What’s all the Hype with Transformers? The Trouble with Natural Language Processing



This post tries to highlight the practical differences between traditional RNNs and the new Transformer Architecture. We are not going to dive too deeply into the mathematical details but rather focus on the practical implications of the new architecture in regards to the application of Transformer Models. If you want a mathematical deep dive, I highly recommend watching 3blue1brown’s video series on Neural Networks and Deep Learning.

So, with that out of the way, let’s get started!

In the last few years, the world of software development has been shaken by the rise of new and powerful AI models, particularly in the field of Natural Language Processing (NLP) and Conversational AI. It is safe to assume that you, dear reader, have heard the term “Transformer” on repeat for the last year. It is practically impossible to navigate the internet without stumbling upon an article talking about AI (this one included 😉) or to not be hit by advertisements for applications, hardware, platforms, or services that boast the use of AI in some form or another. That being said, what is all the hype about? What is a Transformer? Why are AIs so powerful all of a sudden?
And most importantly, why should you care?

The Troubles with Natural Language Processing

At the core of computer science lies the idea of processing information. For the longest time in human history, the information we processed and stored as human beings was transmitted and stored in the form of language. First, as spoken language, passed on from one generation to the next in the form of stories, then we invented writing, which allowed us to store that language encoded in the form of letters in books. Very recently in our overall history, we’ve started dabbling with computers, a rock infused with lightning, which can store information and process it in ways we could never have imagined.

Throughout our long history as a species, we have started to catalog and categorize the information we store and pass on. We discovered that since language carries information, it has to do so in a structured manner. This, in turn, led us to develop rules and structures for our language.

Since we now have very sophisticated tools, computers, for processing structured data, such as numbers, it was only a small step before we figured out that since language follows a set of rules just like math does, maybe we could use these tools to process language as well.

The results of this endeavor are something you can see every day. For example, the very webpage on which you are reading this article right now. It has been written in a subset of the English language, a programming language, which has been processed by a computer following a set of rules, which then produced the webpage you are reading right now.

An illustration showing how computers are good at dealing with subsets of natural languages.

But there is something missing here. The language we use to communicate with computers is very different from the language we use to communicate with each other. The language we use to communicate with computers has a comparatively simple structure and syntax, while the language we use to communicate with each other is much more complex and nuanced.

An illustration symbolizing the trouble, computers have, when trying to understand natural language.

Wouldn’t it be great if we had some kind of mechanism or formula that we could apply to naturally spoken language, which would allow us to, for example, translate a sentence from one language to another automatically or create the HTML code for a webpage from a natural language description of the webpage?
We know it ought to be possible that language is just a set of rules, right?

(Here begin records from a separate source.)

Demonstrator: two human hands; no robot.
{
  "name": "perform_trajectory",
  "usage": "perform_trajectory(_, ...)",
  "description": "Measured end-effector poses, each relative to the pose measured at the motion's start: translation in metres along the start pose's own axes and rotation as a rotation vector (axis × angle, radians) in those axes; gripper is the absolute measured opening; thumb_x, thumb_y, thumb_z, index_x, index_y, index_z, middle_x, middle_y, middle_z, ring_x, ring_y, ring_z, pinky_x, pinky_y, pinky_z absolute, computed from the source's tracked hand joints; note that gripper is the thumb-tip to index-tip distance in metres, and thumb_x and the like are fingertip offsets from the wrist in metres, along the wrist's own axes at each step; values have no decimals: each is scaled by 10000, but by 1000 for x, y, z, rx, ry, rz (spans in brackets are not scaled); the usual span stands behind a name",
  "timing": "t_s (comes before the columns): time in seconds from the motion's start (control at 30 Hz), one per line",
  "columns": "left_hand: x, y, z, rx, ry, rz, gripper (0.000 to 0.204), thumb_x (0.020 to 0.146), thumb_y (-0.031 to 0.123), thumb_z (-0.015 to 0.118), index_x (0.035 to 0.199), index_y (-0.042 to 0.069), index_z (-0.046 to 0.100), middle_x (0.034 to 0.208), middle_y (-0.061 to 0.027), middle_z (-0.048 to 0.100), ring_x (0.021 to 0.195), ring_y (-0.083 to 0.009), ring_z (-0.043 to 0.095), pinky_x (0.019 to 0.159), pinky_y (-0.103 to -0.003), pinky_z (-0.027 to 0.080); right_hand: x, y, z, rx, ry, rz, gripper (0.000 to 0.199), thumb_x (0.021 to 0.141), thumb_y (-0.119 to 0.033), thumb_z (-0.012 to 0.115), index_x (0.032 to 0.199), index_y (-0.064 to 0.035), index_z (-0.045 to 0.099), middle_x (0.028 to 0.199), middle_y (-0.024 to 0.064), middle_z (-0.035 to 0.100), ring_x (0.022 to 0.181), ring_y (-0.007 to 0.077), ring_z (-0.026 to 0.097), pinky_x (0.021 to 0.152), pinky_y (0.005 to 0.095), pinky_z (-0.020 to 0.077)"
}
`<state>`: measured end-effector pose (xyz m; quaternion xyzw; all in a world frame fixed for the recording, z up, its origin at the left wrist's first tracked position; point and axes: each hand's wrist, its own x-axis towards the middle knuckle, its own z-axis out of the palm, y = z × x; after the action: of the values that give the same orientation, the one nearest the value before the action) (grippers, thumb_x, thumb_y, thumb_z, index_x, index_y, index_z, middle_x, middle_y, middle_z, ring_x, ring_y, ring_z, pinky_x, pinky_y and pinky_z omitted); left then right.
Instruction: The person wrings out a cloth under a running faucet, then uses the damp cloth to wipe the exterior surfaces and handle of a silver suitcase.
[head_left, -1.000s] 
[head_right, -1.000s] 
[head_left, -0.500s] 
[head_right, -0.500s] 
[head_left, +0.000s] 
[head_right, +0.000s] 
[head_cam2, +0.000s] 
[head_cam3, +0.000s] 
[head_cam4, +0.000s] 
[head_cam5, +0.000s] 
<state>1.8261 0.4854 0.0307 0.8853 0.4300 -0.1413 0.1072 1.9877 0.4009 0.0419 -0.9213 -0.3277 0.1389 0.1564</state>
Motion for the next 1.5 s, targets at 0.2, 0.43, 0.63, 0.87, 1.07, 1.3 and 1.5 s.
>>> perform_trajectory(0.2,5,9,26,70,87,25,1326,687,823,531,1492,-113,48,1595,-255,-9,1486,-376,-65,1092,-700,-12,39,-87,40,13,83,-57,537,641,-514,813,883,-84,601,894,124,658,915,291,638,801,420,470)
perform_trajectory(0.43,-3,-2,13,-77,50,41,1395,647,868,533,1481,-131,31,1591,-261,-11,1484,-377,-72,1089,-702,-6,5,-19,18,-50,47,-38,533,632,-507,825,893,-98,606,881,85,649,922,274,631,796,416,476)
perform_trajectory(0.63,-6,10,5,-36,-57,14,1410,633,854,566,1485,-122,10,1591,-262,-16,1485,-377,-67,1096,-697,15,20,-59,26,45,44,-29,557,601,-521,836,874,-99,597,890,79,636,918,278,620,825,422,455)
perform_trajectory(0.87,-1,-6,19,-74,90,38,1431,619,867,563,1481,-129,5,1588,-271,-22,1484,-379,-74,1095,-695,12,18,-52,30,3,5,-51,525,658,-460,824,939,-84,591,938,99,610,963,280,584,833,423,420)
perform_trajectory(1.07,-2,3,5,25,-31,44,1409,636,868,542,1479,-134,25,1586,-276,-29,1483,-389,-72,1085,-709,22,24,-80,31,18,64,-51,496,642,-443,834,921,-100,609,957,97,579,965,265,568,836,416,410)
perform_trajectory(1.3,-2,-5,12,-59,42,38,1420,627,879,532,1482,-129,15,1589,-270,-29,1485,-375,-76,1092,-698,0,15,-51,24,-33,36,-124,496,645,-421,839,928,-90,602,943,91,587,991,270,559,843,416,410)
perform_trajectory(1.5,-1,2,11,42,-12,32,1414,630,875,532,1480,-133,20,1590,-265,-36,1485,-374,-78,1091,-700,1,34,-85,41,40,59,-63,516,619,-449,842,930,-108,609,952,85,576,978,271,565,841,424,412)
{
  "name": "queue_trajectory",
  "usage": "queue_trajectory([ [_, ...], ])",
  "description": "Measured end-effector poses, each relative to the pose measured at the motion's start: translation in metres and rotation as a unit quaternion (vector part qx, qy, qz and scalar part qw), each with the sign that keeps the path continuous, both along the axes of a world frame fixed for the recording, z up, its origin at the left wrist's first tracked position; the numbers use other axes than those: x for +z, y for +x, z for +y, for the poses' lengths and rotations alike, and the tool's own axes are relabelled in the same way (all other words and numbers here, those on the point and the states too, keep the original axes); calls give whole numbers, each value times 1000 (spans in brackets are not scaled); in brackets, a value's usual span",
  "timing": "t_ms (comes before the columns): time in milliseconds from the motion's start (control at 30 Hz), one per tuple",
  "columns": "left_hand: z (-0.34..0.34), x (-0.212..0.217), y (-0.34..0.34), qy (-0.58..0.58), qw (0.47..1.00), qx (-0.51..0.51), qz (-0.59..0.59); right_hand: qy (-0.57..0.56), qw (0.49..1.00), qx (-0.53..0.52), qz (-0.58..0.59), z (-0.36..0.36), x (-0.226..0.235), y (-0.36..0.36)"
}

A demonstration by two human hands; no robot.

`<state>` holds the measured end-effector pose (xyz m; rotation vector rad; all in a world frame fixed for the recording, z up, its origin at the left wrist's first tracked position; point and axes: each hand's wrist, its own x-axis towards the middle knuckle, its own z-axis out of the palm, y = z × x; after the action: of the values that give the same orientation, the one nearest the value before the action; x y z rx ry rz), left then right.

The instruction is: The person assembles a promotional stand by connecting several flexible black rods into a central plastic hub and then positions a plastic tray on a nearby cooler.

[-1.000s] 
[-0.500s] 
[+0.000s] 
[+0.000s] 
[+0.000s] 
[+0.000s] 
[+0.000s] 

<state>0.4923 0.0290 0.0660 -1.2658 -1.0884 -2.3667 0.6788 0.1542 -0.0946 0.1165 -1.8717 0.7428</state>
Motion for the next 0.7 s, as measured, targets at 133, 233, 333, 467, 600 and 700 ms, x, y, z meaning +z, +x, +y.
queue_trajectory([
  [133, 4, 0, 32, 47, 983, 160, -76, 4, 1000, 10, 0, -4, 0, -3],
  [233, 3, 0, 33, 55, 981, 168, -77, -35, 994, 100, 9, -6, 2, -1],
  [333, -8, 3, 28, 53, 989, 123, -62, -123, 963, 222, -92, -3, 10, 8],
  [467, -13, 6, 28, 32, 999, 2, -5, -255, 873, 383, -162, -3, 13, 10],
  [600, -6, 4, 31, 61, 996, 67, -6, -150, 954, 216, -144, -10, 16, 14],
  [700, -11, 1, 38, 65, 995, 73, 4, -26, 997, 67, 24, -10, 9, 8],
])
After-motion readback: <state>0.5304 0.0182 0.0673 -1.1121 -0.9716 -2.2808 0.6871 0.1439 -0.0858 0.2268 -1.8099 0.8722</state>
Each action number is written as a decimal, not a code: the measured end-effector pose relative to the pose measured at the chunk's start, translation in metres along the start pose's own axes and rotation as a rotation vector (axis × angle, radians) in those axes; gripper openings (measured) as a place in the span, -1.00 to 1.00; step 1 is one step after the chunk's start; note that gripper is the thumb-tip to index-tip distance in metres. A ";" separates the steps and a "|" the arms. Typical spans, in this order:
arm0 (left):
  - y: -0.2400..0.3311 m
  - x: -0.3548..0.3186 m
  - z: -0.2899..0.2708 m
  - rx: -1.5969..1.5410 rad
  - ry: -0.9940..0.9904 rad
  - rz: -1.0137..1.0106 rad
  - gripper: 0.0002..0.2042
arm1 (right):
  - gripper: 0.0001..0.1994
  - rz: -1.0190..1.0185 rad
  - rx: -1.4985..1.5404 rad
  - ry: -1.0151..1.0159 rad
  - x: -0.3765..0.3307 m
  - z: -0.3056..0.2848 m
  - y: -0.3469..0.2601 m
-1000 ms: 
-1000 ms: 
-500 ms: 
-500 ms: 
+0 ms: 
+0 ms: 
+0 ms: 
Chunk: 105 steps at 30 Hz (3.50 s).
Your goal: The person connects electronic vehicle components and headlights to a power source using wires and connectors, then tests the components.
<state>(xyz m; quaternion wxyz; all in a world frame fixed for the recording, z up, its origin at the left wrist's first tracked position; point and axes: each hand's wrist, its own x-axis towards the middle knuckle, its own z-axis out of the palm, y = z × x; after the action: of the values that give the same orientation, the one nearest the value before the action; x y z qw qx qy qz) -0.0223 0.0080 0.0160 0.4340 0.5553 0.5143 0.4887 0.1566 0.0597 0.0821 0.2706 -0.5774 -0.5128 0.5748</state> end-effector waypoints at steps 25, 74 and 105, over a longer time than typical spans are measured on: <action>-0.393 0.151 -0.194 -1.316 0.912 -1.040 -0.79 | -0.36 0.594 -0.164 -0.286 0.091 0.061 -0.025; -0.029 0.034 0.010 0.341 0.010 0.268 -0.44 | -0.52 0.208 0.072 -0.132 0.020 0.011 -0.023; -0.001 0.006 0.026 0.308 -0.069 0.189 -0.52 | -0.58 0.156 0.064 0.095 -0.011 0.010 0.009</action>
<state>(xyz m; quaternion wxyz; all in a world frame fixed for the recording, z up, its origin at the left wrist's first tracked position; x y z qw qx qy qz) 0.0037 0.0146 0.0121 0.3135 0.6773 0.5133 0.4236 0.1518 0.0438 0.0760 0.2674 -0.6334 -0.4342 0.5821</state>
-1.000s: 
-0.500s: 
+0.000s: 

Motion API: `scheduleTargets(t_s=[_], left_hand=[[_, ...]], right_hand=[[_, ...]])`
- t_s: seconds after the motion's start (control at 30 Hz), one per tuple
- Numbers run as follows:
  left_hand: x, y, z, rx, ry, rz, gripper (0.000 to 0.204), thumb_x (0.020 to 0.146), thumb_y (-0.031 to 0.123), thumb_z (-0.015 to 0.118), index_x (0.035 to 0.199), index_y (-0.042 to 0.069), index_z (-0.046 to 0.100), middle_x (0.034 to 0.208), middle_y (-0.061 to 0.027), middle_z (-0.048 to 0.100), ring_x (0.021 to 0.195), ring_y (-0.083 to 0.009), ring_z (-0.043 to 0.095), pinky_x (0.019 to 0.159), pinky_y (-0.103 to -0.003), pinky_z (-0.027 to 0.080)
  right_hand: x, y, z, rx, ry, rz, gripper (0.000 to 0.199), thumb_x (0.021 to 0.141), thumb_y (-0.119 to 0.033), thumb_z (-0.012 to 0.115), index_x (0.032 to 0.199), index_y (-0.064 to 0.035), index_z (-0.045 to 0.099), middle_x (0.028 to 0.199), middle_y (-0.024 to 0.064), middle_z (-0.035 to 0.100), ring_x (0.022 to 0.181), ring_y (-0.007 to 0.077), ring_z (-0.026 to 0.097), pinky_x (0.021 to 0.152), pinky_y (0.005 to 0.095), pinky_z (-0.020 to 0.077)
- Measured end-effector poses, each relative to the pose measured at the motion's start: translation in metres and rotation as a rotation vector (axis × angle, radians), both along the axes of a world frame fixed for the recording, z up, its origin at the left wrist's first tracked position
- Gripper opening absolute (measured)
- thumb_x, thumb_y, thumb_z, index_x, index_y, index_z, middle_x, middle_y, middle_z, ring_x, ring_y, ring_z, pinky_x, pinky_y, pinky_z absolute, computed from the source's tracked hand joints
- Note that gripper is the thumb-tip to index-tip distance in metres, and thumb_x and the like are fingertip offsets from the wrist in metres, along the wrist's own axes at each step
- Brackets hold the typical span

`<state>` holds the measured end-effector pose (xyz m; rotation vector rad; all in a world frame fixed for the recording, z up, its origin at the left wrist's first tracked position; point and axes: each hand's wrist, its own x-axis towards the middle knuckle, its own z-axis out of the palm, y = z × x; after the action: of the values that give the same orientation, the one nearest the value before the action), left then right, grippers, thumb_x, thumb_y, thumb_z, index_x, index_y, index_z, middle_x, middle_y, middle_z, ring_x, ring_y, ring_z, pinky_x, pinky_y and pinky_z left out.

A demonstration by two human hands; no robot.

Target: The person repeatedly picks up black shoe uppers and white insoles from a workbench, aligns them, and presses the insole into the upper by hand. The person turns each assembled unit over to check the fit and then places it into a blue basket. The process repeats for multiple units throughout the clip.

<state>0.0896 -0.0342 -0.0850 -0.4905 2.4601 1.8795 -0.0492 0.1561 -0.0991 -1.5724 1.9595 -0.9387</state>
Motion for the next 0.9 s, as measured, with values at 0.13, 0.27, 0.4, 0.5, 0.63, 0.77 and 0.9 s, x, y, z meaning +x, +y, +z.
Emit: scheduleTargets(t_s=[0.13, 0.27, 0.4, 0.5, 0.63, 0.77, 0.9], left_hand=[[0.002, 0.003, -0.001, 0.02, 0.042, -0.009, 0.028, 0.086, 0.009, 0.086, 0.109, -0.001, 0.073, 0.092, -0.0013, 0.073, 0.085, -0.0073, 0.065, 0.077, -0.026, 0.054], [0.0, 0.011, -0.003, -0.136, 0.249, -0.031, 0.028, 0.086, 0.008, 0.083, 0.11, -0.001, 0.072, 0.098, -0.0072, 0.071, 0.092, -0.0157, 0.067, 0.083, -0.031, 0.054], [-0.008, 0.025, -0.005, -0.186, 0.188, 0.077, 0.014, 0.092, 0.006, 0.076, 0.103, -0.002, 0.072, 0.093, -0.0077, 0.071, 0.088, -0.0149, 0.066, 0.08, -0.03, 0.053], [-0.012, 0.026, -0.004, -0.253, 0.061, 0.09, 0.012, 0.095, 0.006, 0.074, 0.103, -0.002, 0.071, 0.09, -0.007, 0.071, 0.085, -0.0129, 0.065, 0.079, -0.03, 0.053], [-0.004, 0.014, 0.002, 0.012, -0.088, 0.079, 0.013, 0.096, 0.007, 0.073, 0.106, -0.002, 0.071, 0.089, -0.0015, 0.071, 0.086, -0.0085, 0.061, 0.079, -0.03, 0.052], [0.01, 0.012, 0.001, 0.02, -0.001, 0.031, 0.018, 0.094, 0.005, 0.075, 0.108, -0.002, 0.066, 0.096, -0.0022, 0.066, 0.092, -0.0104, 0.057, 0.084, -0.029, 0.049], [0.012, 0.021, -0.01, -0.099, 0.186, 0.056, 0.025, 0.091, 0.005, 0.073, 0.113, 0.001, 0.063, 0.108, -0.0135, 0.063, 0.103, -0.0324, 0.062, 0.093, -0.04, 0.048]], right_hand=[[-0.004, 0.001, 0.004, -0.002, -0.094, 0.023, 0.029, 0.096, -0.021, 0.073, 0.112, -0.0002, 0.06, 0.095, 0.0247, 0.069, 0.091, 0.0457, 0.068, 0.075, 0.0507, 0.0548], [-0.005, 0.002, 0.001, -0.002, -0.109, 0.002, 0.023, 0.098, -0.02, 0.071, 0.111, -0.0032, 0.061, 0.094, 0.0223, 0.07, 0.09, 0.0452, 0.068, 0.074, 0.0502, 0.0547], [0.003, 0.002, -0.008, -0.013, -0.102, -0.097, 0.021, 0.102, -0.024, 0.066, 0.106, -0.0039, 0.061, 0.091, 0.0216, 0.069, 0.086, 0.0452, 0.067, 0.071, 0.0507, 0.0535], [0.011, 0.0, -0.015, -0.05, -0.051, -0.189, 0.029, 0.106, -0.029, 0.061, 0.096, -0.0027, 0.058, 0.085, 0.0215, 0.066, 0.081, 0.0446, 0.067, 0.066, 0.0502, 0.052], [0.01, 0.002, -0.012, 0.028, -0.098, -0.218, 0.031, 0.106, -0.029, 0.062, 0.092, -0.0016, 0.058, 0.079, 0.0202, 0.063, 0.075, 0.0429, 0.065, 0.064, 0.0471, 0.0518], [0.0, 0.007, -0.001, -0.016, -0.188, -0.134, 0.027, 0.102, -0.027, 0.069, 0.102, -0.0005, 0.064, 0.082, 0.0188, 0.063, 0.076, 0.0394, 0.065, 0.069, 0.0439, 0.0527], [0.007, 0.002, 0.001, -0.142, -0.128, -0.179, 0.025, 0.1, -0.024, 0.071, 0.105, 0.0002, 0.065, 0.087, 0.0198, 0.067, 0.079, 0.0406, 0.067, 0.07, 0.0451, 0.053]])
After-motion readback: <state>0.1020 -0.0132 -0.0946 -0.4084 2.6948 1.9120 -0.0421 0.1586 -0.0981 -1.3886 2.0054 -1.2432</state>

This is where the big field of Natural Language Processing (NLP) comes in. NLP is the field of computer science that deals with the interaction between computers and humans using natural language. This field is mainly dominated by endeavors to create AIs that are able to ingest highly complex data in the form of human language and produce some kind of meaningful output automatically.

For a long time, progress in this field was slow. The main reason for this was the fact that the structure of natural language is very complex and nuanced and that the rules of natural language are not as clear-cut as the rules of a programming language.
When we are dealing with text or spoken language, we are always dealing with sequential data. This means that the order of the tokens in a given input sequence holds valuable information, which our AI models need to understand in order to perform well.

An AI model is, at its core, a function that takes an input and then produces a prediction based on that input. In the case of NLP, the input is a sequence of tokens (words, characters, etc.) and the output is a prediction about the most likely next token, or the sentiment of the text, or the intent of the speaker, etc. That means that every AI model dealing with natural language has to be able to capture the importance of the order of the tokens in the input sequence.
To visualize this, let’s consider the following two sentences:

  1. “The cat sat on the mat.”
  2. “The mat sat on the cat.”

The first sentence makes perfect sense, a cat is sitting on a mat. The second sentence, however, is nonsensical, as a mat cannot sit on a cat. The information that is being carried by a sentence is not only in the words themselves but mostly in how those words are arranged in the sentence. This simple example shows how the order of the tokens in a sentence can completely change its meaning. As humans, we can rely on our powerful brains to recognize the importance of the order of the tokens in a sentence, as we have brains that are specifically designed to process language. We can easily recognize the implied information in the sentence, which arises from the order of the tokens. Computers, however, are not so lucky. And here is where the trouble begins.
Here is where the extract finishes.